Thursday, November 26, 2009

Nun Danket Alle Gott

Martin Rinkart was a German Lutheran pastor during the Thirty Years War, a time marked not only by violent warfare but also famine and pestilence. As the only clergyperson to remain in his town of Eilenberg (one of the others had fled for their own safety and Rinkart buried the other two), it was his responsibility to bury the dead, and bury them he did. Sometimes, like in 1637, 40-50 funerals in one day. Fr. Martin conducted almost 4500 funerals, including that of his wife who died in May of that year.

In a time of unspeakable horror and devastation, Fr. Martin was able to sit down and write a prayer which endures to this very day, a favorite of many Lutherans around the world:

Now thank we all our God With hearts and hands and voices;
Who wondrous things hath done, In whom this world rejoices.

Who, from our mother's arms, Hath led us on our way,

With countless gifts of love, And still is ours today.

This day of National Thanksgiving, first recognized as such by Abraham Lincoln during a much similar time, is a day for me to remember significant events in my life that have happened on that day and give thanks.
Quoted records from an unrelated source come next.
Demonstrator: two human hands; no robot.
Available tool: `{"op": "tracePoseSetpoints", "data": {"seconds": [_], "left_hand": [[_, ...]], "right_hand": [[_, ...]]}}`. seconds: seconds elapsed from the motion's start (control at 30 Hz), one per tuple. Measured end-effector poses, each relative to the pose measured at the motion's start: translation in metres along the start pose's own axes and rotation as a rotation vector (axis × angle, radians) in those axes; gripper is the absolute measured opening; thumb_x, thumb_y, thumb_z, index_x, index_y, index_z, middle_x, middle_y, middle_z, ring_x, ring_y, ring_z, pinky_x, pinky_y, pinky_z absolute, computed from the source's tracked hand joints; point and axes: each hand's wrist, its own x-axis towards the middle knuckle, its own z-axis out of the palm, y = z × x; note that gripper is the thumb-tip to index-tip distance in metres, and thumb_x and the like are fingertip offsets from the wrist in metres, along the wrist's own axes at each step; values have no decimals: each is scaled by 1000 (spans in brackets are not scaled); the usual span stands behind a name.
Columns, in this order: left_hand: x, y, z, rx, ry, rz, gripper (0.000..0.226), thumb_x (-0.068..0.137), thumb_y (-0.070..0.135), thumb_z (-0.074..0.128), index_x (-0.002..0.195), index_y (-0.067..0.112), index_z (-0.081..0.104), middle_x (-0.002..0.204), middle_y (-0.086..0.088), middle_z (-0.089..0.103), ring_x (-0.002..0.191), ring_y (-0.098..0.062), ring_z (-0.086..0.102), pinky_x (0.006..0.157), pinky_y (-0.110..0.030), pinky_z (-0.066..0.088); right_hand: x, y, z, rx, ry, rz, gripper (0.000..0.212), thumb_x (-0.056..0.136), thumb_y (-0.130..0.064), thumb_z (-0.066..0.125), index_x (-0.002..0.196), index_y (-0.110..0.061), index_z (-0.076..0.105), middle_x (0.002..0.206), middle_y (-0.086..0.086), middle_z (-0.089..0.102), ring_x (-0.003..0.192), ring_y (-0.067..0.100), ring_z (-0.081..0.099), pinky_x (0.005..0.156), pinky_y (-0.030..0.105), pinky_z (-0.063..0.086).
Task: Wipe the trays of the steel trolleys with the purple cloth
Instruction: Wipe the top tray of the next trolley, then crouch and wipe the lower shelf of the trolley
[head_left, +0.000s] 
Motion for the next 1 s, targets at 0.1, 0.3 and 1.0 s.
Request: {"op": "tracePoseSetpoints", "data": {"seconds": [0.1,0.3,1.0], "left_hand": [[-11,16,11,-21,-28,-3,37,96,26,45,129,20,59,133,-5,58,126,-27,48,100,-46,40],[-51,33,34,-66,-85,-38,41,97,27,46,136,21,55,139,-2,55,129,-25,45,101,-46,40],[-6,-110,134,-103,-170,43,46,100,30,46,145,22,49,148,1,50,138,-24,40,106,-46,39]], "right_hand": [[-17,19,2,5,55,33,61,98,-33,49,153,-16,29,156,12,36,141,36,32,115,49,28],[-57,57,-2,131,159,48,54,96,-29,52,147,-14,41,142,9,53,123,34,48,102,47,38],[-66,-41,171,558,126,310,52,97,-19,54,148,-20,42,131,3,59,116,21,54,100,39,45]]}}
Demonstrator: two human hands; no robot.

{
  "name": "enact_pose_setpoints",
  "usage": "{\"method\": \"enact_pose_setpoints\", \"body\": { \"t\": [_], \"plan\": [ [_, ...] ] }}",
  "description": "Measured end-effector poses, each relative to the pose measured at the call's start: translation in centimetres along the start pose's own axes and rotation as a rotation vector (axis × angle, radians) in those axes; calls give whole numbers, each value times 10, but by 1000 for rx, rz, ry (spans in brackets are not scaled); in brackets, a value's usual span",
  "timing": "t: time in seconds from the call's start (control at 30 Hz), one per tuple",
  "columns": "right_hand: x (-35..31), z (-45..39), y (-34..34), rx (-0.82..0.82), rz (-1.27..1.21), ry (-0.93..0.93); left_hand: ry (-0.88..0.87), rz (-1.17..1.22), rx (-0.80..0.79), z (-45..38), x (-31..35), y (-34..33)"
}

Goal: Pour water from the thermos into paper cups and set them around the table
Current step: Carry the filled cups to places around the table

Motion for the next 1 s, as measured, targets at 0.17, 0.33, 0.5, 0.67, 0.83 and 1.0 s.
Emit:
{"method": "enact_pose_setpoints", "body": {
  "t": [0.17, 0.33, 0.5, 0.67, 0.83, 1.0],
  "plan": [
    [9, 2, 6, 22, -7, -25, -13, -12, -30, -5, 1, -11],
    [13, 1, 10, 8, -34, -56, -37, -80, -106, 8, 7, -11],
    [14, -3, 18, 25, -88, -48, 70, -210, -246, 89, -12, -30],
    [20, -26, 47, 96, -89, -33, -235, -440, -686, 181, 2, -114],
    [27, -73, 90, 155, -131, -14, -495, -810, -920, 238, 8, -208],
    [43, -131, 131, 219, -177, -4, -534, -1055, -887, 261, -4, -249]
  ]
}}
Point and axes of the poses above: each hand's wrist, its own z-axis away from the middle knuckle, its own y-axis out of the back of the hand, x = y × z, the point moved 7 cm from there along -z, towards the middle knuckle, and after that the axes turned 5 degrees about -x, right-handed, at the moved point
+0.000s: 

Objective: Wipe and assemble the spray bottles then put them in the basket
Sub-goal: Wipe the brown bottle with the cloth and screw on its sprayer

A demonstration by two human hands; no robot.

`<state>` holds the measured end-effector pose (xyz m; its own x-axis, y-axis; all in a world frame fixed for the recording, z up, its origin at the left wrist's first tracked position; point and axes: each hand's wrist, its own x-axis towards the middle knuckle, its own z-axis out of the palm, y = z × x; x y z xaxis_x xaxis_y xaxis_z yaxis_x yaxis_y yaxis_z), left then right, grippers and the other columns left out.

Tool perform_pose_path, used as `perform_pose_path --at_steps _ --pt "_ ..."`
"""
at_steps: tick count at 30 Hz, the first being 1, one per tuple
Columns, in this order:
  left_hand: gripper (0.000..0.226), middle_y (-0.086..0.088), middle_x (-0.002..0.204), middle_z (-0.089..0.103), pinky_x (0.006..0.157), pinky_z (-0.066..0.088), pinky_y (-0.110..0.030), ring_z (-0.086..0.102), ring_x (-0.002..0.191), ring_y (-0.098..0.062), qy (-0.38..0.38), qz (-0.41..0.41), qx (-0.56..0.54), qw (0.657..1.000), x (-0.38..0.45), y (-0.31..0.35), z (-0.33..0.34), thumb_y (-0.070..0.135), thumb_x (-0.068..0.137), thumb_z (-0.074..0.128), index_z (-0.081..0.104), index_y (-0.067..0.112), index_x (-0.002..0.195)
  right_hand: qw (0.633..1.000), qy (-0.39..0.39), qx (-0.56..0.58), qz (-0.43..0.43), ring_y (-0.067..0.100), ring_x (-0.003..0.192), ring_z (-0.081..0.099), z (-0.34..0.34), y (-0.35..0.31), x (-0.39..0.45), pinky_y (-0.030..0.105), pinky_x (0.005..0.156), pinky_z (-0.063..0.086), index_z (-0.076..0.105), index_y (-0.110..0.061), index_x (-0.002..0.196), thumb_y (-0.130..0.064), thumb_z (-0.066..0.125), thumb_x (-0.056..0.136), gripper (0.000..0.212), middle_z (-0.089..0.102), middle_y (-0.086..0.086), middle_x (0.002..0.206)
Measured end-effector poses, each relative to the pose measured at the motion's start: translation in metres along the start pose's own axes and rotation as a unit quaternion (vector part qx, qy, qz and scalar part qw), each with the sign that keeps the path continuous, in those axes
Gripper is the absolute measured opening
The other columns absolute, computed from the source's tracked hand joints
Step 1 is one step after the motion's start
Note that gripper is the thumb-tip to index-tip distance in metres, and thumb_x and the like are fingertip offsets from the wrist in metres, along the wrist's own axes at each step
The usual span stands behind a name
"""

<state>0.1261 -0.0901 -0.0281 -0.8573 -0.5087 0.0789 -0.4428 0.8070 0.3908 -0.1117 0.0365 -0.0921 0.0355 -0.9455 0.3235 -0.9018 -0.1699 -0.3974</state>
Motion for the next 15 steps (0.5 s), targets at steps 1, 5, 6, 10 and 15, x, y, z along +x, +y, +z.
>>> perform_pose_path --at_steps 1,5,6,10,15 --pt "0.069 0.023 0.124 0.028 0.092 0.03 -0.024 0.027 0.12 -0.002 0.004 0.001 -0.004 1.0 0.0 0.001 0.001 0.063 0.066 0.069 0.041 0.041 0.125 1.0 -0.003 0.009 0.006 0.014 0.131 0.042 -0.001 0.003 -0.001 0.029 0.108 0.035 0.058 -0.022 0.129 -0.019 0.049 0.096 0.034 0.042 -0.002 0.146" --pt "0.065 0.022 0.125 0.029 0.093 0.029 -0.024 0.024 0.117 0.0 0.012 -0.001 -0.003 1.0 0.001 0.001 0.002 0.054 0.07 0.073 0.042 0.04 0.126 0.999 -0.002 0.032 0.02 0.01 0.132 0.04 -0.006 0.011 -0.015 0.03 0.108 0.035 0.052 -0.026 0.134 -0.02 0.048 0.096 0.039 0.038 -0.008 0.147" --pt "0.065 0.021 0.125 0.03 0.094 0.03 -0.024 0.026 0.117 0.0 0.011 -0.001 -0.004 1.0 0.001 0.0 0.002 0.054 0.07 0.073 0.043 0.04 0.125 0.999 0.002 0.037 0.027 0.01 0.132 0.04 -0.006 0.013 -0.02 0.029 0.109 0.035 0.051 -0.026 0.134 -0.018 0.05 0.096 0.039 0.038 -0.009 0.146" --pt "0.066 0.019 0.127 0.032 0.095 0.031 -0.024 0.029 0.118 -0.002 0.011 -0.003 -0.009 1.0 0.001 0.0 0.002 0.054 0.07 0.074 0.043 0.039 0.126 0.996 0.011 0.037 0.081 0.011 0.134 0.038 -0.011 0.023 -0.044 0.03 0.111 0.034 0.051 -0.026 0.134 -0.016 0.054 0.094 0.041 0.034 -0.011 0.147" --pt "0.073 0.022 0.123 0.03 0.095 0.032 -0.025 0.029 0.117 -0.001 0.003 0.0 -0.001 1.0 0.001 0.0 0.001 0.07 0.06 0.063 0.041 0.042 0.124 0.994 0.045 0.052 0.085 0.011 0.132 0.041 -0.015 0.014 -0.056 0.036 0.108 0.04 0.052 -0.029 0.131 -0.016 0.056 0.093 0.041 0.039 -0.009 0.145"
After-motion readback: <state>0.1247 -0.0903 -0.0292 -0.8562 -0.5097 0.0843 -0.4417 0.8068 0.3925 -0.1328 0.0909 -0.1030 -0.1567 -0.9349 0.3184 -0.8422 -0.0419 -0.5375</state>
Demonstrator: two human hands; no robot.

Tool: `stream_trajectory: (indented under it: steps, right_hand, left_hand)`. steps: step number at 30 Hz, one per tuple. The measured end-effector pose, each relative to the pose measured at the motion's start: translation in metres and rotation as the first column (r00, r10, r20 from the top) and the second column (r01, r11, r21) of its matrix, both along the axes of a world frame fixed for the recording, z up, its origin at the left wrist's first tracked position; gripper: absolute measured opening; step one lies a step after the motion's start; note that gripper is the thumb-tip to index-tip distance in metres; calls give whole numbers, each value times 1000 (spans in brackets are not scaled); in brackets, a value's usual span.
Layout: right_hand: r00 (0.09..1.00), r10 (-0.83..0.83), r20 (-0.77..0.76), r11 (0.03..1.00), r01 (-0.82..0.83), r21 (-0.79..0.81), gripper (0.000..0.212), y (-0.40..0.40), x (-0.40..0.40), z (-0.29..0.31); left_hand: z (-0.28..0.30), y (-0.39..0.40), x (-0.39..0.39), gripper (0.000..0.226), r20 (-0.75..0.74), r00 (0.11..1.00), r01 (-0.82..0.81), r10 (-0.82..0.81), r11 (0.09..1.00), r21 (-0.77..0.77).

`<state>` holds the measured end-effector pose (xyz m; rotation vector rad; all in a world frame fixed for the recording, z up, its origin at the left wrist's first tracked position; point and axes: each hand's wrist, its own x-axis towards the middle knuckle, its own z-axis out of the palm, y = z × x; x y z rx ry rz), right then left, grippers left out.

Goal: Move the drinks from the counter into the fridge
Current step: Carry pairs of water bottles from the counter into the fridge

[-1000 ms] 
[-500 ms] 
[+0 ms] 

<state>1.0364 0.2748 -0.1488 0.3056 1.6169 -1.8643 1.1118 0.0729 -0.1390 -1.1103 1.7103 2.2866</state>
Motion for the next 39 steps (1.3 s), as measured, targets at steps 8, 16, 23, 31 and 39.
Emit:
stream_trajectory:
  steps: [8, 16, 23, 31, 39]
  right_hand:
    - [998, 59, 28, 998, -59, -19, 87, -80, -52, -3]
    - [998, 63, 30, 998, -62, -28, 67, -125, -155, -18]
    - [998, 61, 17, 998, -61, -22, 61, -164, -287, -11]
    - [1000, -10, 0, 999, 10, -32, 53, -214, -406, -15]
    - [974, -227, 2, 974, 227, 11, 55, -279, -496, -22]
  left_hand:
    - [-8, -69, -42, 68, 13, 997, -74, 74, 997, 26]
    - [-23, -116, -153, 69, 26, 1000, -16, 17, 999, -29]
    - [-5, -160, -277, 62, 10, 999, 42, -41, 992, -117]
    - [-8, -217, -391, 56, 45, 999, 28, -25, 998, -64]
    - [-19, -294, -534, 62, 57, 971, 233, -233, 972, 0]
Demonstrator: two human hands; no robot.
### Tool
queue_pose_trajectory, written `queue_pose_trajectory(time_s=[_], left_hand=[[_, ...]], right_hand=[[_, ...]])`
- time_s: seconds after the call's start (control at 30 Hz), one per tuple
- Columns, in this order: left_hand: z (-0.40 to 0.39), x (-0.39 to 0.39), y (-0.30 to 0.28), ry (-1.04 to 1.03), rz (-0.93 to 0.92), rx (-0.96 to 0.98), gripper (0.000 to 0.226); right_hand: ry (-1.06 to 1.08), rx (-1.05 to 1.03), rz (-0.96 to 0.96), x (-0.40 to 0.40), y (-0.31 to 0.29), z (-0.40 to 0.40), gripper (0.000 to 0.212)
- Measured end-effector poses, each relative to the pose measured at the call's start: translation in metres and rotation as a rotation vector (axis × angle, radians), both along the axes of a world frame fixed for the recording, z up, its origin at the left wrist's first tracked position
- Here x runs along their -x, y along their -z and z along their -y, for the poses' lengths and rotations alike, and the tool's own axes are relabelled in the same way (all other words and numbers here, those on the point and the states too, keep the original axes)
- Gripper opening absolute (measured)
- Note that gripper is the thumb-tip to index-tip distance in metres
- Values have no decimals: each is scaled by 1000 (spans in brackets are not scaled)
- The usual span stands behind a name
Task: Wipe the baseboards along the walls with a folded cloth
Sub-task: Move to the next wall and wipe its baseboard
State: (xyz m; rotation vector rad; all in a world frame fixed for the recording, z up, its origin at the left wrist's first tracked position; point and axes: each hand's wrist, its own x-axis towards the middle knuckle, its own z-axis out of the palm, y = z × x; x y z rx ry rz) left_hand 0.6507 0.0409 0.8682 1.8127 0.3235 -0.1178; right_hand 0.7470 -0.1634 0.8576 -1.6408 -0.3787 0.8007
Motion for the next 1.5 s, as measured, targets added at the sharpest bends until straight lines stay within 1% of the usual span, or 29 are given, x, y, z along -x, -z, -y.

Not for turkey and all the trimmings but for relationships with which God has blessed me, relationships which began on this day in years past.

While we gather together, let us not forget all of those for whom this day will not be one of Thanksgiving but, perhaps, one of mere survival. Let us remember those for whom this is yet another day in a difficult life, a life which could be made better were we to try and make it so. By doing so, might we not be seen as truly thankful for what we have and who we are?